Against Deep Ideas

When discussing impactful research directions, it’s tempting to get excited about ideas that seem deep and profoundly insightful. This seems especially true in areas that are theoretical and relatively new—such as AI Alignment Theory. Fascination with the concept of a research direction can leak into evaluations of the expected impact, most often through overestimating the likelihood of extremely impactful outcomes. As a result, we should a priori be more skeptical of research projects that we encounter that sound insightful and deep than of those that sound boring and incremental.

This phenomenon can arise naturally from how ideas are generated and spread. If there are two research projects that are roughly equivalent, but one seems deep while the other seems boring, the deep one will garner more attention and interest. The spread and discovery of research ideas thus has a bias towards profound ideas, as profundity is more memetically fit than its absence. I believe that this bias is fairly strong in the AI alignment community, full as it is with researchers who love[1] interesting intellectual challenges and ideas.

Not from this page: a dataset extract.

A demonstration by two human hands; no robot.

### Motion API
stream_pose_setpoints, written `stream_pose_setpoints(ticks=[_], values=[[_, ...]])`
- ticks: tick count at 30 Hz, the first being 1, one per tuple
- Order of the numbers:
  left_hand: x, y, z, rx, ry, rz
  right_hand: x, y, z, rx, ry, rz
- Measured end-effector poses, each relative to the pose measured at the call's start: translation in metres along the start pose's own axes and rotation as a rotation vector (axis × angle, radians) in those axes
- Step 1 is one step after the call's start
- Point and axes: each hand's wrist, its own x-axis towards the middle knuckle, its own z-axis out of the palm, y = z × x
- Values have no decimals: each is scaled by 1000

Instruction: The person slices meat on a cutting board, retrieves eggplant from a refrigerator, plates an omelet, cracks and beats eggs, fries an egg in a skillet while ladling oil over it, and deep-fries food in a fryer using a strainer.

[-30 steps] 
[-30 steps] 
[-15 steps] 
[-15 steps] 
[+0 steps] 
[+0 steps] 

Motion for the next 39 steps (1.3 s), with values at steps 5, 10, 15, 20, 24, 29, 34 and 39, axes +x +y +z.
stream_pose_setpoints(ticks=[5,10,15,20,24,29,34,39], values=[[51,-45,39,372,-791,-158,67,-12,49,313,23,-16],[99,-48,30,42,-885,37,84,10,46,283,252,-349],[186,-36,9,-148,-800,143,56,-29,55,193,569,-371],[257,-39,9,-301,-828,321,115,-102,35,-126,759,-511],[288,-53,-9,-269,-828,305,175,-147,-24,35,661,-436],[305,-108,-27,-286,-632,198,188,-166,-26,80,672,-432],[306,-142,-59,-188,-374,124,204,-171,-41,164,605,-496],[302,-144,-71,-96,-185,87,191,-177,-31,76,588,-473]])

Some researchers might think that profound ideas are likely necessary to solve AI Alignment. However, I’ll note that even in such a scenario we should expect profound ideas to be given inordinate attention—as they will by default be selected over boring ideas that are as promising as the average profound approach to the problem. Unless exclusively profound ideas are promising, we should expect bias towards profound ideas to creep in.

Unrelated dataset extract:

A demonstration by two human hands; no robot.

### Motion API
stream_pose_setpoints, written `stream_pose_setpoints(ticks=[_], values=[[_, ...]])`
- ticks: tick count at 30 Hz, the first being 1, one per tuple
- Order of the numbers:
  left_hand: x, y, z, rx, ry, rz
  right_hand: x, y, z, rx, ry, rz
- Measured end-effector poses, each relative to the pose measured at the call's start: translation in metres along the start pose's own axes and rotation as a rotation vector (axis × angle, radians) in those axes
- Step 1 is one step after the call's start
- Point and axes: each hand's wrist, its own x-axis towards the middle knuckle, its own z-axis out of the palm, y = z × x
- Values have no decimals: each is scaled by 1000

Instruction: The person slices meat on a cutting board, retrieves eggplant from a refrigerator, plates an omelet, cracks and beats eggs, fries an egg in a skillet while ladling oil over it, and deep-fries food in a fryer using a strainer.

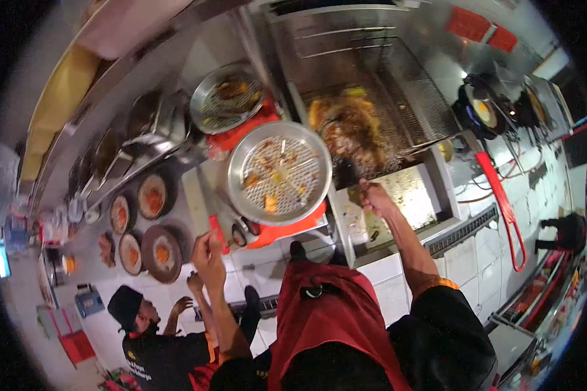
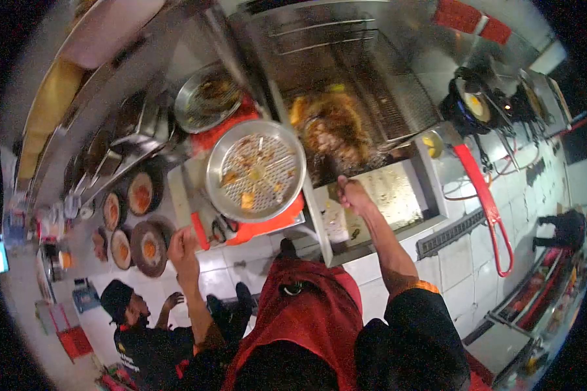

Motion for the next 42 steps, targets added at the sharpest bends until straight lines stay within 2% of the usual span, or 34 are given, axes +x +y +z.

Even in a world where profound ideas are absolutely required for AI Alignment research, we should still expect that any given profound idea is very unlikely to succeed. Profound ideas very rarely yield significant results and the importance of solving a given problem should not affect our expectation that any given idea will be successful. In such a world I think exploration is much more important than exploitation—as the chances of success in any one direction are low.

I’m particularly worried about profound research directions like Natural Abstractions or Heuristic Arguments being treated as more promising than they are and consuming a large amount of attention and resources. Both seem to have absorbed quite a lot of thought without yielding legible successes as of yet. Additionally, neither seems to me to be directed by feedback loops that rely on external validation of progress. I think researchers looking to start projects in theoretical alignment should keep these issues in mind, and not necessarily expect this status quo to change in the near future. It may be more promising to consider other directions.

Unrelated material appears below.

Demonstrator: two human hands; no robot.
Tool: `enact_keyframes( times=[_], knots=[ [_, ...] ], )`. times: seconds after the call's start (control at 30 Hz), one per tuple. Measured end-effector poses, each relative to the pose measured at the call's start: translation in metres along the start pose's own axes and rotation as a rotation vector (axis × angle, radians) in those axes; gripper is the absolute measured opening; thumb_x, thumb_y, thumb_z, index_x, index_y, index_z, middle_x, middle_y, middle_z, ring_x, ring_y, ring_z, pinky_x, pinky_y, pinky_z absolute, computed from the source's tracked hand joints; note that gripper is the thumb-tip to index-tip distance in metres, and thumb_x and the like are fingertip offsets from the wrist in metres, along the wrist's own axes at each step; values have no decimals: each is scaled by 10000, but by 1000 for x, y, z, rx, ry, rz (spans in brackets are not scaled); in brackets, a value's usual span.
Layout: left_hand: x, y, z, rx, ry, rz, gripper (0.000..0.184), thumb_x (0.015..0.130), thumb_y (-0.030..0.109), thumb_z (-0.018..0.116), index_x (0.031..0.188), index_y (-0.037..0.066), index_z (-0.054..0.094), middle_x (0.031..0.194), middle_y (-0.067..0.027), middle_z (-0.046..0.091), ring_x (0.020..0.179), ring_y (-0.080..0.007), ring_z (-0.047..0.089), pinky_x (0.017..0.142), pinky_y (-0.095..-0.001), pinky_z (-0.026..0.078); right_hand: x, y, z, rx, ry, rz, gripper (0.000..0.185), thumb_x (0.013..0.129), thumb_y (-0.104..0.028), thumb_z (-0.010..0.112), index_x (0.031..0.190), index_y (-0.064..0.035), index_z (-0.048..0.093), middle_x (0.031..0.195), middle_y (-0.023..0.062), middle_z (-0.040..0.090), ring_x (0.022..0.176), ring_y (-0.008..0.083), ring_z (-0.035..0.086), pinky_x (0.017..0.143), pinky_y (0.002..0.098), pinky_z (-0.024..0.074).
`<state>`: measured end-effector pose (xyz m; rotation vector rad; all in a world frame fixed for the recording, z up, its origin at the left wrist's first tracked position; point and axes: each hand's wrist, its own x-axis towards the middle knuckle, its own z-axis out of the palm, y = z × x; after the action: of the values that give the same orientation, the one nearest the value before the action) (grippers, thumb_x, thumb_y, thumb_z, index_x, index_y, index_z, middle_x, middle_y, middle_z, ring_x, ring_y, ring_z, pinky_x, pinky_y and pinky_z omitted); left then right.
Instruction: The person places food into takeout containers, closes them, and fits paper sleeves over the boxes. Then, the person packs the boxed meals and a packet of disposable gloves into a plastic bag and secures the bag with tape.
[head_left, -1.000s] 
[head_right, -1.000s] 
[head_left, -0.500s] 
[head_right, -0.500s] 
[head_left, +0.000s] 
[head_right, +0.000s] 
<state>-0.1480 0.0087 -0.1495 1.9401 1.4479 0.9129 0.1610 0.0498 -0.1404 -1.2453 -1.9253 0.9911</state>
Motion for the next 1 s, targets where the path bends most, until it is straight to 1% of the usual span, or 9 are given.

I don’t think the way to deal with this is to completely stop working on profound ideas in fields like AI Alignment where we are often motivated by the expected impact of research. Instead, I think it’s important to notice when a research direction seems deep and profound, acknowledge this, and have a healthy skepticism that expected impact is actually motivating excitement and attention about the idea—from both yourself and others.

  1. ^

    It’s perfectly valid to research things because you enjoy them. I do still think that it’s useful to be able to notice when this is happening.